WhereScape
- Company type: Private
- Industry: Computer Software Data Warehouse Automation Data Management Cloud Migration
- Headquarters: Houston, Texas, USA
- Products: WhereScape RED, WhereScape 3D, Data Vault Express
- Owner: Idera Software
- Number of employees: 100
- Website: www.wherescape.com

= WhereScape =

WhereScape is a privately held international data warehouse automation and big data software company. WhereScape was acquired in 2019 by Idera Software.

== History ==
The company was formerly named Profit Management Systems, but officially renamed to WhereScape in 2001 when expanding business operations into the USA. WhereScape was founded as a data warehouse consulting company in Auckland, New Zealand in 2002 by co-founders Michael Whitehead (President) and Wayne Richmond.

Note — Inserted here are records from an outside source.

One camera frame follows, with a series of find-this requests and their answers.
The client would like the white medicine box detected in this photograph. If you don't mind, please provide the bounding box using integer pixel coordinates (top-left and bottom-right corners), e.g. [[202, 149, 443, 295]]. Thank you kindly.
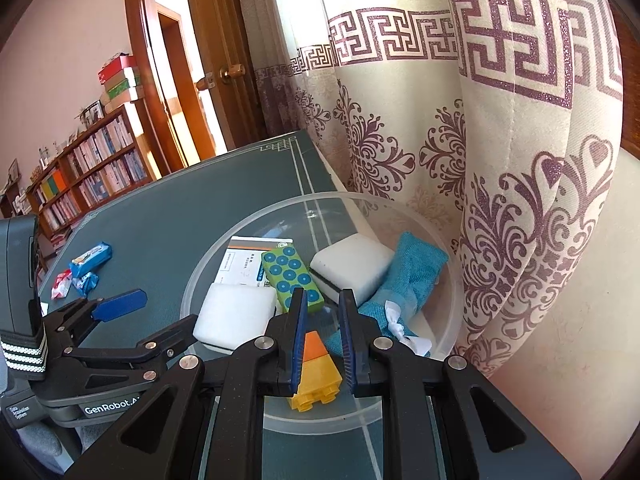
[[215, 235, 293, 291]]

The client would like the stack of coloured boxes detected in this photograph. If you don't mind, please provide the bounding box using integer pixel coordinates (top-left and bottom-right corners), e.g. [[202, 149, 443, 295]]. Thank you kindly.
[[97, 55, 147, 113]]

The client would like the patterned cream curtain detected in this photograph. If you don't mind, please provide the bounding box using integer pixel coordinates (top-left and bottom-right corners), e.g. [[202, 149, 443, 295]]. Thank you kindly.
[[255, 0, 626, 378]]

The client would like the blue cracker packet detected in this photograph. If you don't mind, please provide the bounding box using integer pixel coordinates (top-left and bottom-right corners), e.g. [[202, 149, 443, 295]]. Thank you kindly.
[[72, 272, 99, 296], [69, 241, 113, 278]]

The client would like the white sponge block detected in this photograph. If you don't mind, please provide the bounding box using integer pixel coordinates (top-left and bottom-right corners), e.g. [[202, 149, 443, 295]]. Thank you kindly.
[[309, 232, 396, 308], [192, 282, 280, 350]]

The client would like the picture frame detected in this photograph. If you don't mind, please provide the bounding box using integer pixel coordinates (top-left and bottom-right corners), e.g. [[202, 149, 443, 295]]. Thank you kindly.
[[80, 101, 106, 128]]

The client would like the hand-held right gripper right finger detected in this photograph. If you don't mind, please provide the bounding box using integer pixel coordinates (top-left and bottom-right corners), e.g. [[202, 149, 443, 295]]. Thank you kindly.
[[337, 288, 583, 480]]

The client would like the blue woven cloth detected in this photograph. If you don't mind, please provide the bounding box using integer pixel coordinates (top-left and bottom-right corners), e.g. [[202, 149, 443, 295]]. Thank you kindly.
[[322, 231, 449, 361]]

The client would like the wooden door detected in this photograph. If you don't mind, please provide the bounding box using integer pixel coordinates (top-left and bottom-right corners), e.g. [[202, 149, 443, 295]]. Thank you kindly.
[[182, 0, 268, 156]]

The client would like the wooden bookshelf with books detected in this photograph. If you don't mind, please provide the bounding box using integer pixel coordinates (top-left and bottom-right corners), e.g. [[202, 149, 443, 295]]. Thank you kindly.
[[22, 102, 156, 241]]

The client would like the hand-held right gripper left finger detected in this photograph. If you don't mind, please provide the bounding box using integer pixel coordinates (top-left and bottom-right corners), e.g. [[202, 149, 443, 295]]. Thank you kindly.
[[65, 287, 309, 480]]

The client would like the orange and yellow toy brick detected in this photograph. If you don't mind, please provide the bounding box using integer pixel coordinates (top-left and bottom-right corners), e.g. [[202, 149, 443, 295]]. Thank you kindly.
[[291, 331, 344, 412]]

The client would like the green toy brick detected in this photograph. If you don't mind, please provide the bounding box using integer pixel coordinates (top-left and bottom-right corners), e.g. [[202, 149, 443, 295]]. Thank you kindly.
[[261, 245, 326, 315]]

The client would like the wooden door frame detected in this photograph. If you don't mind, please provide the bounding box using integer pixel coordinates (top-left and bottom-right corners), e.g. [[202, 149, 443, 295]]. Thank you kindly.
[[124, 0, 221, 171]]

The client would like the red and white packet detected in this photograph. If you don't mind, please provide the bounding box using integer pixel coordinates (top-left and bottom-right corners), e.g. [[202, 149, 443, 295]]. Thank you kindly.
[[50, 269, 74, 300]]

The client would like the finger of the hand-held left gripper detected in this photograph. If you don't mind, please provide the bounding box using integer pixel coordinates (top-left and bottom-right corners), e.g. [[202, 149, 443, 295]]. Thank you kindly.
[[42, 288, 148, 351], [60, 314, 198, 386]]

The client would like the clear plastic container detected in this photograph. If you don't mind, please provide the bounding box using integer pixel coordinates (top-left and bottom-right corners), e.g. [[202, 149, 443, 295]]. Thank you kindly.
[[180, 191, 463, 436]]

WhereScape operates out of regional headquarters in Houston, Texas, USA; Reading, United Kingdom; and Singapore. As of 2015, it had over 720 customers in more than 15 countries and revenue of around $20 million (NZD). Sales channels vary by country but can be either direct sales or through local partners. WhereScape also has partnerships with third-party companies that embed WhereScape software in their solutions. WhereScape was acquired in 2019 by Idera Software.

In 2020 the company was selected as a finalist for the Specialist Vendor of the Year award 2020.

== WhereScape Products ==
WhereScape currently offers three main products: WhereScape RED, WhereScape 3D, and Data Vault Express

As of November 2017, version numbers between the two have been aligned and the current stable version is 8.0.1.0.